As Rachael, a quiet borderline, writes, “The rage that is directed outward is incredibly powerful and can almost knock you down. That same rage in me is directed inwards.” There is an enormous amount of energy which isn’t finding an outlet and instead it is left to attack the body. For me the first thing I often notice is a splitting headache which spreads down to my jaw. Implosion has a very toxic effect on the body and afterwards the body goes into de-toxification mode. After my recent episode, I wasn’t able to sleep. I was up in the night feeling like I was going to vomit. I have had diarrhoea and the physical effects have lasted for several days. In the long term, implosion can even increase your risk of cancer. When I was studying psychology I remember learning about a personality type called “Type C” which was linked with higher rates of cancer.
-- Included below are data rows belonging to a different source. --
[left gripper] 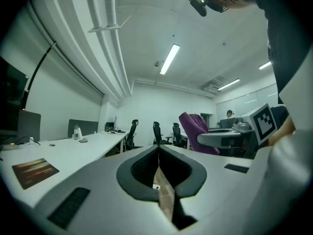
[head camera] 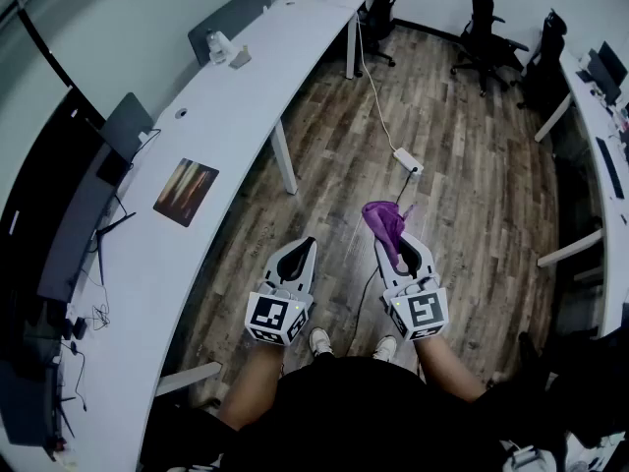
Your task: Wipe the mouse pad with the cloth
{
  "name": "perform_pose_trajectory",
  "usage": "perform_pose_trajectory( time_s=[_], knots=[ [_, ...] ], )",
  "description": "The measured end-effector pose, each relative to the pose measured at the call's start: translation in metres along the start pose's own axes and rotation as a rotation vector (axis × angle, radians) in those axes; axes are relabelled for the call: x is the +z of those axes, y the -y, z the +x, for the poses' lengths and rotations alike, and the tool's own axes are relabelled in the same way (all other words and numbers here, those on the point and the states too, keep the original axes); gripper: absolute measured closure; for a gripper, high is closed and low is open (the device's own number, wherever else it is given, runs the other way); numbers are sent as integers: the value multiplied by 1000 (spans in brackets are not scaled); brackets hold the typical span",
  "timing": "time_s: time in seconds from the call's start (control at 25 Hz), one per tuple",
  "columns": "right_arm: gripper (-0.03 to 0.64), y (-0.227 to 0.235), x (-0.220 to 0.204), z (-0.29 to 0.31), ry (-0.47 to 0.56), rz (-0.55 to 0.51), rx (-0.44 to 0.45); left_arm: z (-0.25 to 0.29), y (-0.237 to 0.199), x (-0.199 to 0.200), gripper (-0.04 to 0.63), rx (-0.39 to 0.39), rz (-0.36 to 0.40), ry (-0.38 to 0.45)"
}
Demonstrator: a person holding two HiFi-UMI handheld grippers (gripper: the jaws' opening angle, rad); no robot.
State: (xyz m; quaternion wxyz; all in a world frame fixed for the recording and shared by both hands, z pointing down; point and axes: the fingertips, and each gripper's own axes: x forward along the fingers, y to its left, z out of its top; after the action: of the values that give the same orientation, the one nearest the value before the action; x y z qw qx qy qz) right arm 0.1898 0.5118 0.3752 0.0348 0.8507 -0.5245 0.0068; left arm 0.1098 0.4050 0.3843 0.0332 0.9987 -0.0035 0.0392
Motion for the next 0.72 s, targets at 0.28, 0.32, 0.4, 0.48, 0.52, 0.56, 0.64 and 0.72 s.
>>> perform_pose_trajectory(
  time_s=[0.28,0.32,0.4,0.48,0.52,0.56,0.64,0.72],
  knots=[
    [508,-8,2,12,-15,-13,-3,-1,-11,1,574,-11,5,-2],
    [508,-9,1,14,-10,-13,-2,-1,-13,0,572,-12,5,-3],
    [508,-13,-1,17,-11,-12,-3,-3,-19,-1,573,-14,3,-3],
    [508,-17,-3,22,-14,-10,-6,-4,-26,-2,573,-16,2,-4],
    [508,-18,-3,24,-14,-7,-9,-5,-30,-2,574,-17,0,-4],
    [508,-20,-2,26,-13,-4,-12,-5,-34,-2,574,-18,0,-4],
    [505,-23,-2,31,-15,-1,-19,-6,-40,-1,573,-21,-1,-3],
    [503,-25,-3,35,-21,-1,-22,-7,-46,-1,573,-24,-4,-2]
  ],
)
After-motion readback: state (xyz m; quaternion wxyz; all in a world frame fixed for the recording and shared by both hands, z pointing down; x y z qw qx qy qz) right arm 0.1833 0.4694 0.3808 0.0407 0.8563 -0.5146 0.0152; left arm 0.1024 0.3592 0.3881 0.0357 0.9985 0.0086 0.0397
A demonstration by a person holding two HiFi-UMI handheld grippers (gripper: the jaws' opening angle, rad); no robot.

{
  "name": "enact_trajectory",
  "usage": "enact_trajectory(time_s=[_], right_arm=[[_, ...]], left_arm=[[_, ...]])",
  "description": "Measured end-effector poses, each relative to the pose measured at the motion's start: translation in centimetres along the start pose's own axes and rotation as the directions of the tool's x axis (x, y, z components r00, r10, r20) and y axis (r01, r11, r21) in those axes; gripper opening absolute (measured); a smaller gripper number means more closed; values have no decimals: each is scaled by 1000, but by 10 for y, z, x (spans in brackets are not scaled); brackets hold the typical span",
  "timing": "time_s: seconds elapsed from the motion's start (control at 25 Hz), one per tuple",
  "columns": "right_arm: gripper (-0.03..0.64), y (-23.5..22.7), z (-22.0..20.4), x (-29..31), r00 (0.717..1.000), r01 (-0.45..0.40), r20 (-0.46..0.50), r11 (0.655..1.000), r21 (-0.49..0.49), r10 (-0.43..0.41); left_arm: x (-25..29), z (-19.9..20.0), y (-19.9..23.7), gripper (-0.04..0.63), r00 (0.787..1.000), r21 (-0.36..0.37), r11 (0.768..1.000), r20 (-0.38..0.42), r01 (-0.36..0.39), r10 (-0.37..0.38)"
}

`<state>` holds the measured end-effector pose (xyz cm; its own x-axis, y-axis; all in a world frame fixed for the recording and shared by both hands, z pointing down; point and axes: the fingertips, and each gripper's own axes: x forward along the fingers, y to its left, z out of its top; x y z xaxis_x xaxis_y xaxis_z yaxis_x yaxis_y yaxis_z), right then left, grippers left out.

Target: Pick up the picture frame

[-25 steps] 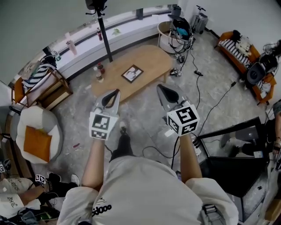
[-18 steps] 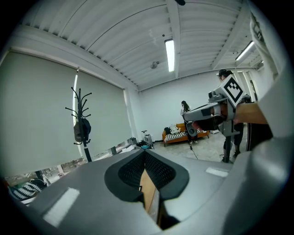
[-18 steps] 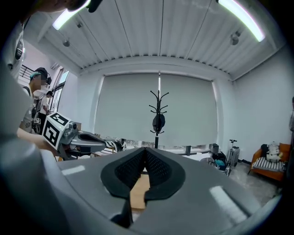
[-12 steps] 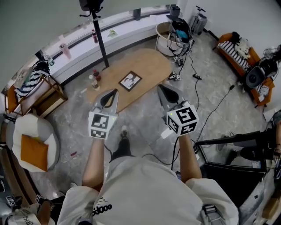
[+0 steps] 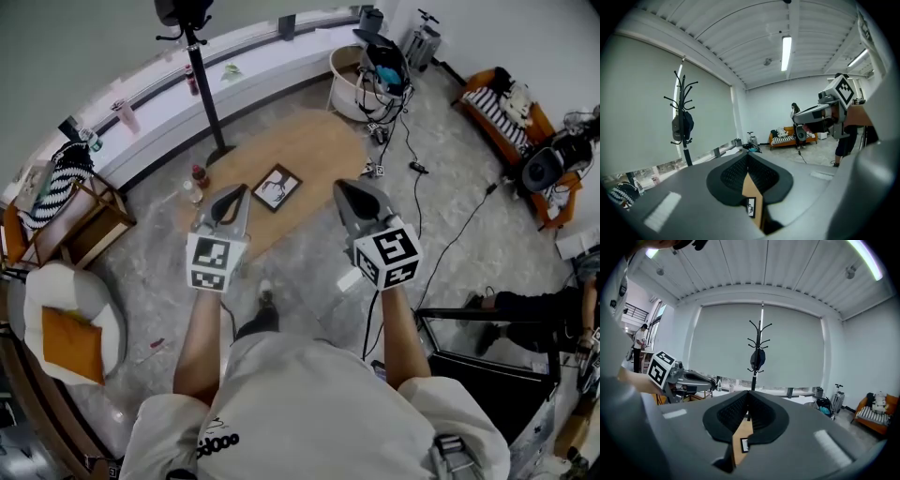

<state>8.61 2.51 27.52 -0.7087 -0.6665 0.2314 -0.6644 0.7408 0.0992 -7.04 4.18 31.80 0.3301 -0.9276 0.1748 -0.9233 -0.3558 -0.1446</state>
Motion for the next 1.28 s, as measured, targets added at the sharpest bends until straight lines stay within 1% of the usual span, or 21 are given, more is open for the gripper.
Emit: enact_trajectory(time_s=[0.24,0.44,0.6,0.8,1.04,1.28], right_arm=[[3,-17,7,41,1000,26,-4,1000,16,-25],[5,-34,2,76,997,76,-26,996,51,-75],[5,-46,-11,101,992,110,-68,992,61,-106],[5,-55,-29,135,985,123,-130,988,92,-111],[5,-71,-45,167,972,171,-186,977,124,-146],[5,-89,-75,189,958,195,-243,966,172,-150]], left_arm=[[31,-5,32,11,1000,-5,1000,-16,19,-20],[61,-18,57,11,998,-21,999,-36,42,-43],[83,-31,76,11,997,-27,998,-54,58,-60],[111,-49,97,11,993,-38,996,-84,85,-88],[143,-73,121,11,984,-67,990,-122,125,-133],[174,-98,130,11,969,-73,985,-181,156,-167]])
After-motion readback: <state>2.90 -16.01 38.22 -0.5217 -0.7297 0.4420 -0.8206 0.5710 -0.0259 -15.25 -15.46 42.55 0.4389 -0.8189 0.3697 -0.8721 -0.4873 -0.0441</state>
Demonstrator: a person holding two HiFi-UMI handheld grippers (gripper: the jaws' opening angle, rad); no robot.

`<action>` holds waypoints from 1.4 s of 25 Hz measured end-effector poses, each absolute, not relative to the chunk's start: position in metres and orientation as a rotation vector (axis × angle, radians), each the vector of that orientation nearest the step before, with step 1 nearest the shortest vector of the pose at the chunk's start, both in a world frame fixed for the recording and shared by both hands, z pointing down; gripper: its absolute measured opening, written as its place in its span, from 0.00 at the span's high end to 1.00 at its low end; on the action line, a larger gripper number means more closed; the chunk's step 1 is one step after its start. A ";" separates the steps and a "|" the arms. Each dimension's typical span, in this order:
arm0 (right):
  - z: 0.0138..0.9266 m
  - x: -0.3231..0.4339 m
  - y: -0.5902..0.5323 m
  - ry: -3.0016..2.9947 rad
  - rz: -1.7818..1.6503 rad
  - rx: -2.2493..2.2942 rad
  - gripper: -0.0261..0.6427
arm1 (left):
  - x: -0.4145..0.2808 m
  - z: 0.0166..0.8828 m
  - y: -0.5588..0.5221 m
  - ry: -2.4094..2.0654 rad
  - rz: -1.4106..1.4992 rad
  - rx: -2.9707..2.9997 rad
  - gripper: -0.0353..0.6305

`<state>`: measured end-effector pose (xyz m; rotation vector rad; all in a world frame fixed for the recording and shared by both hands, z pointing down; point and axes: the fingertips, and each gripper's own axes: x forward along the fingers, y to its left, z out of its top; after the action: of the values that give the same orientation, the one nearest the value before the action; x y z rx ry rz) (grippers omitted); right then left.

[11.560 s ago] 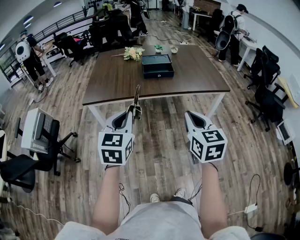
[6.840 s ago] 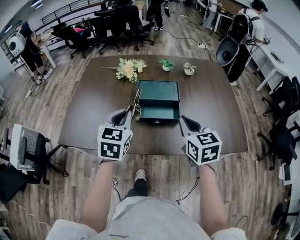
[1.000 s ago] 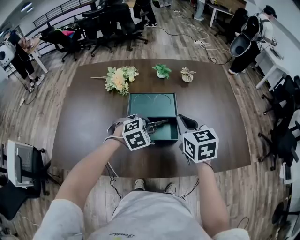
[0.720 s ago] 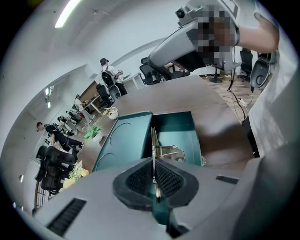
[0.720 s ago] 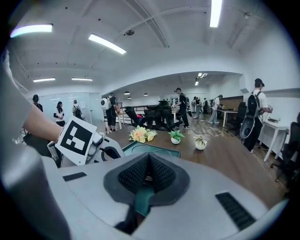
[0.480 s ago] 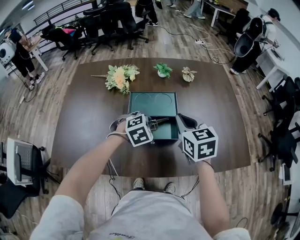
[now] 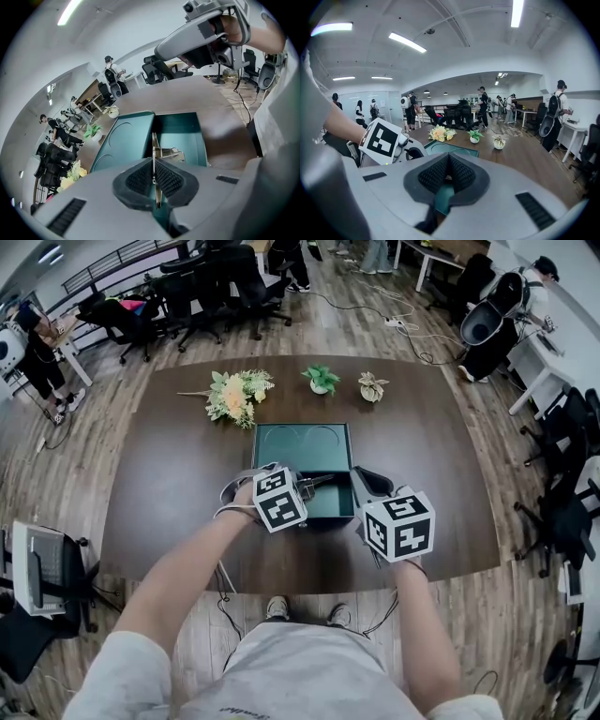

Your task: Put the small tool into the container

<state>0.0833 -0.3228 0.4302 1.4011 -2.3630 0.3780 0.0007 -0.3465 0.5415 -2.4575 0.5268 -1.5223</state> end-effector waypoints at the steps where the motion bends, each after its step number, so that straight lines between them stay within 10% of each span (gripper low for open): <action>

As one source I found defines it, Type C is “A psychological disposition whereby an individual seems quiet and thoughtful, but is in fact frustrated and angry. A person with a typical type C personality appears to lack emotions, does not usually assert themselves and wants to pacify others.”
The best thing you can do for yourself is to get it all out somehow. Communicate. I feel really bad for the terrible self-harm I’ve inflicted upon myself lately by imploding, and am making it my goal to stop worrying about what other people think and let my emotions run more freely. When you’re on your death bed afterall I’m sure the last thing concerning you would be what other people are thinking of you.